**Task requirements:**
From the entries that follow, copy exactly the lines beginning at the line holding "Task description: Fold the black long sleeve" and continuing through the line holding "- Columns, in".

(Recorded data)
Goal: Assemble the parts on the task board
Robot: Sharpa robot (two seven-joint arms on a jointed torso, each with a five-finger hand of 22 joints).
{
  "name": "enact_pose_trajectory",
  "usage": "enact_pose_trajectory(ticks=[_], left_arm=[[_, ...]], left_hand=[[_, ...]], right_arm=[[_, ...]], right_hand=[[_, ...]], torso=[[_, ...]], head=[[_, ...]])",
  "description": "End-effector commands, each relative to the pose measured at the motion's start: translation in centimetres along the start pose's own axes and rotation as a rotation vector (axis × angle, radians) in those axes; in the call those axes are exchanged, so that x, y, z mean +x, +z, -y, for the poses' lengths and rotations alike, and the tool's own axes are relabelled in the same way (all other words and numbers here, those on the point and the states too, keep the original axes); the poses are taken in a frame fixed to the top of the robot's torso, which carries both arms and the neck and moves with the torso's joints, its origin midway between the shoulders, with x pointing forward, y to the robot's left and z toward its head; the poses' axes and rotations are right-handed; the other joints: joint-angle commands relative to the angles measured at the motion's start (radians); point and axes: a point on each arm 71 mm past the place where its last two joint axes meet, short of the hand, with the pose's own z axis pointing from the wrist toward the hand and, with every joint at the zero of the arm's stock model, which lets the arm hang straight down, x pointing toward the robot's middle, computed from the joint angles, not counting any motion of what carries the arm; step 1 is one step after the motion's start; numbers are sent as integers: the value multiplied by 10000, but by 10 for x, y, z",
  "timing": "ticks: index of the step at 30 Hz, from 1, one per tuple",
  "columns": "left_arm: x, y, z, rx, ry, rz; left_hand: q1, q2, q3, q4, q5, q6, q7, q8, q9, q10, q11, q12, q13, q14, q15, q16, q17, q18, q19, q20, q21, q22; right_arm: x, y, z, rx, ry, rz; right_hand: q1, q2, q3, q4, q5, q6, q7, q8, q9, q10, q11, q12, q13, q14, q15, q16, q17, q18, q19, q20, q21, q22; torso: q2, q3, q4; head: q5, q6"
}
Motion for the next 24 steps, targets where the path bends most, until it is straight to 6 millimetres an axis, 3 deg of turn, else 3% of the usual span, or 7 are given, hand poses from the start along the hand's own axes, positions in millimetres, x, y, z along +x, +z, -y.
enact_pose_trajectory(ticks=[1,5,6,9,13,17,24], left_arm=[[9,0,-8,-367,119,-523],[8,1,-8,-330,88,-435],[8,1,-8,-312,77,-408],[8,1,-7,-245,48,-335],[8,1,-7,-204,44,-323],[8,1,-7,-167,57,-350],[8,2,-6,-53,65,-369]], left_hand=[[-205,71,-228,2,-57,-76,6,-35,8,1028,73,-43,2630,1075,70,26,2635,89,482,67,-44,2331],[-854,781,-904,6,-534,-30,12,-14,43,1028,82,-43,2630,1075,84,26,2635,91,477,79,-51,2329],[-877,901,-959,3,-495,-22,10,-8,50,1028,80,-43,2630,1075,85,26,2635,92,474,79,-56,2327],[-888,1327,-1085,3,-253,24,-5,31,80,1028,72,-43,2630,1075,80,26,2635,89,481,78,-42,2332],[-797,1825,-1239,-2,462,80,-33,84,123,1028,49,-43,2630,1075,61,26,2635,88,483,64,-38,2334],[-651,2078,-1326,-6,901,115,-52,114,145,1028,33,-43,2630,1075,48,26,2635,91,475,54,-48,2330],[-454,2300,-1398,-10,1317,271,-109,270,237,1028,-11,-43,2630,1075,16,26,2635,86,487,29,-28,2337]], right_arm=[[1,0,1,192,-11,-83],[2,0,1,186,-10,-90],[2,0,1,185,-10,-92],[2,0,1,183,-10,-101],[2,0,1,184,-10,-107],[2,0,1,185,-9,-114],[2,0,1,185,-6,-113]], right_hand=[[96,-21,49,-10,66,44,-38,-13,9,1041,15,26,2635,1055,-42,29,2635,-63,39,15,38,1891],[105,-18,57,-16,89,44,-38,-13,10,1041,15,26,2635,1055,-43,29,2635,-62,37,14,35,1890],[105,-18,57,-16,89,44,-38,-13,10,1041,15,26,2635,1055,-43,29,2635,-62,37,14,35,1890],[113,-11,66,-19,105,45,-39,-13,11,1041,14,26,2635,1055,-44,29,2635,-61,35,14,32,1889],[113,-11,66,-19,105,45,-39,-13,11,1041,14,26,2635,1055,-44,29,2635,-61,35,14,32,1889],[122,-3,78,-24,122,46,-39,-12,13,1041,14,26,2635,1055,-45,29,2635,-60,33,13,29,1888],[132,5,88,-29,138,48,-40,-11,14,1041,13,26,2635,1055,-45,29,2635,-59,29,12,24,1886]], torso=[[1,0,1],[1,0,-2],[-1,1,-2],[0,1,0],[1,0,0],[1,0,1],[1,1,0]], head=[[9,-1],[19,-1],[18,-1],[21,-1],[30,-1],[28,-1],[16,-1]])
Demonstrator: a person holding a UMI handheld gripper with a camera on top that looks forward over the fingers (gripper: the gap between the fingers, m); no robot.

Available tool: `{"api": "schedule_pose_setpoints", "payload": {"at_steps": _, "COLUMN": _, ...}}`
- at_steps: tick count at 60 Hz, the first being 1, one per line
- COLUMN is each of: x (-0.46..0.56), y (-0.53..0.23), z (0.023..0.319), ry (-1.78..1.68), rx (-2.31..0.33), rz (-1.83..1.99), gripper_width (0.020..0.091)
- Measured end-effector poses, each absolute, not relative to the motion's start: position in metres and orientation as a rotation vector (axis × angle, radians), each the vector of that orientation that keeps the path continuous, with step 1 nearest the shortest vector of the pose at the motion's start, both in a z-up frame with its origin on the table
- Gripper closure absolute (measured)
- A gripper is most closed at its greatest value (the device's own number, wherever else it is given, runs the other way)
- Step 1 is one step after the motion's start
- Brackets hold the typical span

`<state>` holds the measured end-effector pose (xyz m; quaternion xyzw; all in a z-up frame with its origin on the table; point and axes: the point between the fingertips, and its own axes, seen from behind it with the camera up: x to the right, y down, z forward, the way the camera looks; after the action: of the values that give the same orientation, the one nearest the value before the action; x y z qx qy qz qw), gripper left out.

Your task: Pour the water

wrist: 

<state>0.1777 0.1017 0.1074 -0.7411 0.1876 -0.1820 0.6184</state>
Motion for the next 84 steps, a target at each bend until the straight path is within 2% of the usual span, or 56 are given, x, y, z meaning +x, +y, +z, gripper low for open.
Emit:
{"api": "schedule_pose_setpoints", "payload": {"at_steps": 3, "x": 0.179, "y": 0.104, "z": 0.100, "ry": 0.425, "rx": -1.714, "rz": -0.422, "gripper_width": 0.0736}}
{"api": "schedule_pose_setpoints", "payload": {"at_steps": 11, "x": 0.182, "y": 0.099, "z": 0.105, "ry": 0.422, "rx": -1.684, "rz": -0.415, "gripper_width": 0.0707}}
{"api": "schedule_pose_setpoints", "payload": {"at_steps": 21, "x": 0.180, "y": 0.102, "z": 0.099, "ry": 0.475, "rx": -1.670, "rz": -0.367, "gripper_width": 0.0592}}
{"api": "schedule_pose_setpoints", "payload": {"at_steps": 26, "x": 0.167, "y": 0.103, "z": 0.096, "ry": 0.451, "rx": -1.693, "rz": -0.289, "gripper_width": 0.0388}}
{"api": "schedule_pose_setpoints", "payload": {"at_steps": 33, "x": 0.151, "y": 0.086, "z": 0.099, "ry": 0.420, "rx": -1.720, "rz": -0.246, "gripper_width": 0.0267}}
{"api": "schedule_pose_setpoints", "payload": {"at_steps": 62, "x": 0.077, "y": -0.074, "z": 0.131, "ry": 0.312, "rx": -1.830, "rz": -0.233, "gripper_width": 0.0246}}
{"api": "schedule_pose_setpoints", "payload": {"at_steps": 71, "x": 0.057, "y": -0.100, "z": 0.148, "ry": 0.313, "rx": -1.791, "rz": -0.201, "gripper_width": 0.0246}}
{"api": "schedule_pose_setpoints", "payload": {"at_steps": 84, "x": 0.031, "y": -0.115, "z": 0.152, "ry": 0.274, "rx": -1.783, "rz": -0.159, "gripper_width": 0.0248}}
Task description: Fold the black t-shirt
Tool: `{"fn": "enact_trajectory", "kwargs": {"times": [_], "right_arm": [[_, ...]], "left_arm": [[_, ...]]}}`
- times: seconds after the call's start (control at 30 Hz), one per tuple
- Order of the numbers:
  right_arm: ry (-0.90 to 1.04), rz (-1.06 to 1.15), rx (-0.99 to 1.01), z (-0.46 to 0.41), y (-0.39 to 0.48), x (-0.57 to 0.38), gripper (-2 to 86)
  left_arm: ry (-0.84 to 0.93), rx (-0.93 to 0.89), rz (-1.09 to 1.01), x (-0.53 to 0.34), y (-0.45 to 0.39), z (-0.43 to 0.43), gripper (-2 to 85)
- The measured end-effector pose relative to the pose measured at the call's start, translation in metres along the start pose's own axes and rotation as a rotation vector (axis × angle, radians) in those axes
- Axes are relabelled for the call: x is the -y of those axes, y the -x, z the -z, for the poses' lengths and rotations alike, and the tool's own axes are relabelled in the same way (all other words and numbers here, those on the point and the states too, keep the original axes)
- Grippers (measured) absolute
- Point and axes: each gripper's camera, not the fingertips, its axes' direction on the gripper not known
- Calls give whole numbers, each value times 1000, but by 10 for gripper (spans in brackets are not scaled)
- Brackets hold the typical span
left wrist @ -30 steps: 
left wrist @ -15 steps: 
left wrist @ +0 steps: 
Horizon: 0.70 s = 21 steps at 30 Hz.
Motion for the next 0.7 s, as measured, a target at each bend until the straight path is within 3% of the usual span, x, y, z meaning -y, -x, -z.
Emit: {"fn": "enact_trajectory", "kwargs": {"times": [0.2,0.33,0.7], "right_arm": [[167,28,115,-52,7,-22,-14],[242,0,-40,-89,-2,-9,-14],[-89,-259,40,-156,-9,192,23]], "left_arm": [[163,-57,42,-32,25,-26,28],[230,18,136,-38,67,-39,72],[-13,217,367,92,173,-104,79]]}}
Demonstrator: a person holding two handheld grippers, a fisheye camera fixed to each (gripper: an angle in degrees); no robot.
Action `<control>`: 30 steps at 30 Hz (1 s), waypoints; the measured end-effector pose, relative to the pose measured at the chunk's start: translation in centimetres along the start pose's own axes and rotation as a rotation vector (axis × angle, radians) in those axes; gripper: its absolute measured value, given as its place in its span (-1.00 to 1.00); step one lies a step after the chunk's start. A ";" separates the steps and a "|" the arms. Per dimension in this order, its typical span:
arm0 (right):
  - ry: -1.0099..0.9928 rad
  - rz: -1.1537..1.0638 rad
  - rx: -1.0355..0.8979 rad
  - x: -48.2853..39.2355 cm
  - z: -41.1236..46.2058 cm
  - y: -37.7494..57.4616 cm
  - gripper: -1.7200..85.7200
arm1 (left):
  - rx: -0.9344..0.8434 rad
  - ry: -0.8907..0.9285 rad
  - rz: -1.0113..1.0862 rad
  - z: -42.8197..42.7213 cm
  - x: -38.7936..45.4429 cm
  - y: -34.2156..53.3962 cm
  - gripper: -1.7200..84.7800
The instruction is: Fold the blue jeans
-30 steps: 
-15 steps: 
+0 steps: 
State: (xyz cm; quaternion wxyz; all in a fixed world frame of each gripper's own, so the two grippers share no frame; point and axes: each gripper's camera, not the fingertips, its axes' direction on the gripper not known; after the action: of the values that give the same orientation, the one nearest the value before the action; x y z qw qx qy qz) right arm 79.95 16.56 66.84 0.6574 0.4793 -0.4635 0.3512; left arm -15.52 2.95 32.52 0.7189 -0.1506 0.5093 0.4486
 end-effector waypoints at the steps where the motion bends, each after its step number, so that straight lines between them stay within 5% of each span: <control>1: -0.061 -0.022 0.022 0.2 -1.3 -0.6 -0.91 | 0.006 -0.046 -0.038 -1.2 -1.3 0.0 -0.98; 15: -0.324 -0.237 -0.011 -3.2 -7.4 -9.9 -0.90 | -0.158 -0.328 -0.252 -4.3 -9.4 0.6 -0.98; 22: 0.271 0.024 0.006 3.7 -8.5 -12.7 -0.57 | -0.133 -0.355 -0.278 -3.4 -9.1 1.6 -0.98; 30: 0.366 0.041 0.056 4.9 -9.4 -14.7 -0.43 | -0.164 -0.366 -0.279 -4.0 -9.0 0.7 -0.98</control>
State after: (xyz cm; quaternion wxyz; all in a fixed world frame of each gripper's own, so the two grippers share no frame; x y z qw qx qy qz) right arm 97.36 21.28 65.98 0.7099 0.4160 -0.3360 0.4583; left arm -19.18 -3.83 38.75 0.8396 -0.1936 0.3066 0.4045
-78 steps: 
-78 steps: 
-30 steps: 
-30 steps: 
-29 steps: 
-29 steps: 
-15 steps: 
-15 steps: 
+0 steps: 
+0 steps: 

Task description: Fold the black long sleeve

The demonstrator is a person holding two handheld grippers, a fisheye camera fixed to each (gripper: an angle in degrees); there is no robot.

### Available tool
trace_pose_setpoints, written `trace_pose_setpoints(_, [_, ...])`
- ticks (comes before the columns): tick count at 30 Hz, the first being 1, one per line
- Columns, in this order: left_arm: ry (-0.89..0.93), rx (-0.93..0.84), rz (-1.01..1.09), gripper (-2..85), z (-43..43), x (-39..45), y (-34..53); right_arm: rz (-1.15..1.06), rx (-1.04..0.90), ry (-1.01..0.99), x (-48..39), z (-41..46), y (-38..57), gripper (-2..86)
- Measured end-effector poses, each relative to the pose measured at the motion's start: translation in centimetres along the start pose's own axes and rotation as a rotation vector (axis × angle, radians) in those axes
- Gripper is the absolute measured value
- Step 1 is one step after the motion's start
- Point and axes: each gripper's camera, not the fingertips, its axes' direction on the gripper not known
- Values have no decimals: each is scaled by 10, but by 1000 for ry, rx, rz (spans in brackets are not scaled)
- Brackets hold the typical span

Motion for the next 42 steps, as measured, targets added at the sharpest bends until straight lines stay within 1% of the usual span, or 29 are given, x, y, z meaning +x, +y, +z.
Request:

**Task response:**
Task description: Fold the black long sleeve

The demonstrator is a person holding two handheld grippers, a fisheye camera fixed to each (gripper: an angle in degrees); there is no robot.

### Available tool
trace_pose_setpoints, written `trace_pose_setpoints(_, [_, ...])`
- ticks (comes before the columns): tick count at 30 Hz, the first being 1, one per line
- Columns, in this order: left_arm: ry (-0.89..0.93), rx (-0.93..0.84), rz (-1.01..1.09), gripper (-2..85), z (-43..43), x (-39..45), y (-34..53); right_arm: rz (-1.15..1.06), rx (-1.04..0.90), ry (-1.01..0.99), x (-48..39), z (-41..46), y (-38..57), gripper (-2..86)

The response is now finished.